TASK REQUIREMENTS:
Keep images out and repeat all data exactly.

DATA SEGMENT:
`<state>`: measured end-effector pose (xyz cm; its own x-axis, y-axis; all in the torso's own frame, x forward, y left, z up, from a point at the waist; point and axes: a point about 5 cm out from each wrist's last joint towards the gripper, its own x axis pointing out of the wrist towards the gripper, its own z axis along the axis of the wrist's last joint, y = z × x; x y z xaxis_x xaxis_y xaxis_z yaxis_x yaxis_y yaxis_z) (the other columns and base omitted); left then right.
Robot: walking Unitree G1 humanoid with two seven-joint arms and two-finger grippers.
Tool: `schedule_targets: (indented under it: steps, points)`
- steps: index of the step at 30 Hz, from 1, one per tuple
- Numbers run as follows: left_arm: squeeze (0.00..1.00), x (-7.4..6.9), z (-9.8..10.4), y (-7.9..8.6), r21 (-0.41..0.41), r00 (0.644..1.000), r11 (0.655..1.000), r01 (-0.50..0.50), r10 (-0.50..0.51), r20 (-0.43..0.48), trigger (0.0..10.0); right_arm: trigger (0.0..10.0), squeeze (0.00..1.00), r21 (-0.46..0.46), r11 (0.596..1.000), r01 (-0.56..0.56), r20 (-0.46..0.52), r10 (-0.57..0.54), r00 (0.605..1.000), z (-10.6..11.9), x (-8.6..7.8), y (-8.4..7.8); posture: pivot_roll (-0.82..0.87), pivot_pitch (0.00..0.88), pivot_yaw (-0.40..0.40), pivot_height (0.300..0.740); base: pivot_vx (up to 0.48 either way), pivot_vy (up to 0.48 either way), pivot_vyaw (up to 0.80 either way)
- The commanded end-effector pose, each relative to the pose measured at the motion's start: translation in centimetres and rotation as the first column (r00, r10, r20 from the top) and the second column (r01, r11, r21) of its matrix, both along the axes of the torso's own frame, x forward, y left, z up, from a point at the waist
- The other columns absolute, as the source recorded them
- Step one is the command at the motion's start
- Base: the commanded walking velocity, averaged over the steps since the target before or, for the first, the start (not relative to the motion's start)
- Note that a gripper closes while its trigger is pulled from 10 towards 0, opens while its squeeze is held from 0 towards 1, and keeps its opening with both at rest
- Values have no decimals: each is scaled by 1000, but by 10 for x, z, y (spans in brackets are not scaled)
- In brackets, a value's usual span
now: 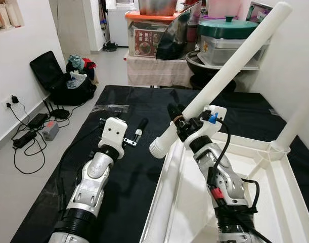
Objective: Building children table
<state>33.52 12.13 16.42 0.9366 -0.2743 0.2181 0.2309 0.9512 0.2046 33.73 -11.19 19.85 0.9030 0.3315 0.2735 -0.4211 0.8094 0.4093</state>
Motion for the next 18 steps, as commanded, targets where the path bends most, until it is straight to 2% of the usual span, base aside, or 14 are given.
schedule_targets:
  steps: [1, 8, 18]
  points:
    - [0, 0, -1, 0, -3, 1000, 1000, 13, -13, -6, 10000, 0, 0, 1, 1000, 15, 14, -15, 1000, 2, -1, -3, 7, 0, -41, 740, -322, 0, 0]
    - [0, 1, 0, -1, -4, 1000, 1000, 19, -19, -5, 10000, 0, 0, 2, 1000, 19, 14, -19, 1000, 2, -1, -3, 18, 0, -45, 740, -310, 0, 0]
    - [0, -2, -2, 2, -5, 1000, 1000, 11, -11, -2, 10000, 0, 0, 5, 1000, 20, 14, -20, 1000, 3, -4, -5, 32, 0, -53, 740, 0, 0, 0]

RESULT OF THE TASK:
`<state>`: measured end-effector pose (xyz cm; its own x-axis, y-axis; all in the torso's own frame, x forward, y left, z up, from a point at the waist; point and axes: a point about 5 cm out from each wrist's last joint towards the gripper, its own x axis pointing out of the wrist towards the gripper, its own z axis along the axis of the wrist's last joint, y = z × x; x y z xaxis_x xaxis_y xaxis_z yaxis_x yaxis_y yaxis_z) (the other columns and base omitted); left then right.
Robot: walking Unitree G1 humanoid with two seven-joint arms and two-finger grippers.
Tool: `schedule_targets: (indented under it: steps, points)`
- steps: index of the step at 30 Hz, from 1, one per tuple
- Numbers run as follows: left_arm: squeeze (0.00..1.00), x (-7.4..6.9), z (-9.8..10.4), y (-7.9..8.6), r21 (-0.41..0.41), r00 (0.644..1.000), r11 (0.655..1.000), r01 (-0.50..0.50), r10 (-0.50..0.51), r20 (-0.43..0.48), trigger (0.0..10.0); right_arm: trigger (0.0..10.0), squeeze (0.00..1.00), r21 (-0.46..0.46), r11 (0.596..1.000), r01 (-0.56..0.56), r20 (-0.46..0.52), r10 (-0.57..0.54), r00 (0.605..1.000), z (-10.6..11.9), x (-8.6..7.8), y (-8.4..7.8); posture: pivot_roll (-0.82..0.87), pivot_pitch (0.00..0.88), pivot_yaw (-0.40..0.40), pivot_height (0.300..0.740); base: pivot_vx (up to 0.48 either way), pivot_vy (up to 0.48 either way), pivot_vyaw (up to 0.80 either way)
- The commanded end-effector pose, each relative to the pose measured at the motion's start: translation in centimetres and rotation as the first column (r00, r10, r20 from the top) and the second column (r01, r11, r21) of its matrix, both along the axes of the torso's own frame, x forward, y left, z up, from a point at the waist
- The other columns absolute, as the source recorded them
- Step one is the command at the motion's start
- Base: the commanded walking velocity, averaged over the steps since the target before or, for the first, the start (not relative to the motion's start)
- Note that a gripper closes while its trigger is pulled from 10 towards 0, opens while its squeeze is held from 0 towards 1, and keeps its opening with both at rest
- Values have no decimals: each is scaled by 1000, but by 10 for x, z, y (spans in brackets are not scaled)
- In brackets, a value's usual span
now: 
Objective: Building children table
<state>33.52 12.13 16.42 0.9366 -0.2743 0.2181 0.2309 0.9512 0.2046 33.73 -11.19 19.85 0.9030 0.3315 0.2735 -0.4211 0.8094 0.4093</state>
Motion for the next 18 steps, as commanded, targets where the path bends most, until it is straight to 2% of the usual span, base aside, or 14 are given.
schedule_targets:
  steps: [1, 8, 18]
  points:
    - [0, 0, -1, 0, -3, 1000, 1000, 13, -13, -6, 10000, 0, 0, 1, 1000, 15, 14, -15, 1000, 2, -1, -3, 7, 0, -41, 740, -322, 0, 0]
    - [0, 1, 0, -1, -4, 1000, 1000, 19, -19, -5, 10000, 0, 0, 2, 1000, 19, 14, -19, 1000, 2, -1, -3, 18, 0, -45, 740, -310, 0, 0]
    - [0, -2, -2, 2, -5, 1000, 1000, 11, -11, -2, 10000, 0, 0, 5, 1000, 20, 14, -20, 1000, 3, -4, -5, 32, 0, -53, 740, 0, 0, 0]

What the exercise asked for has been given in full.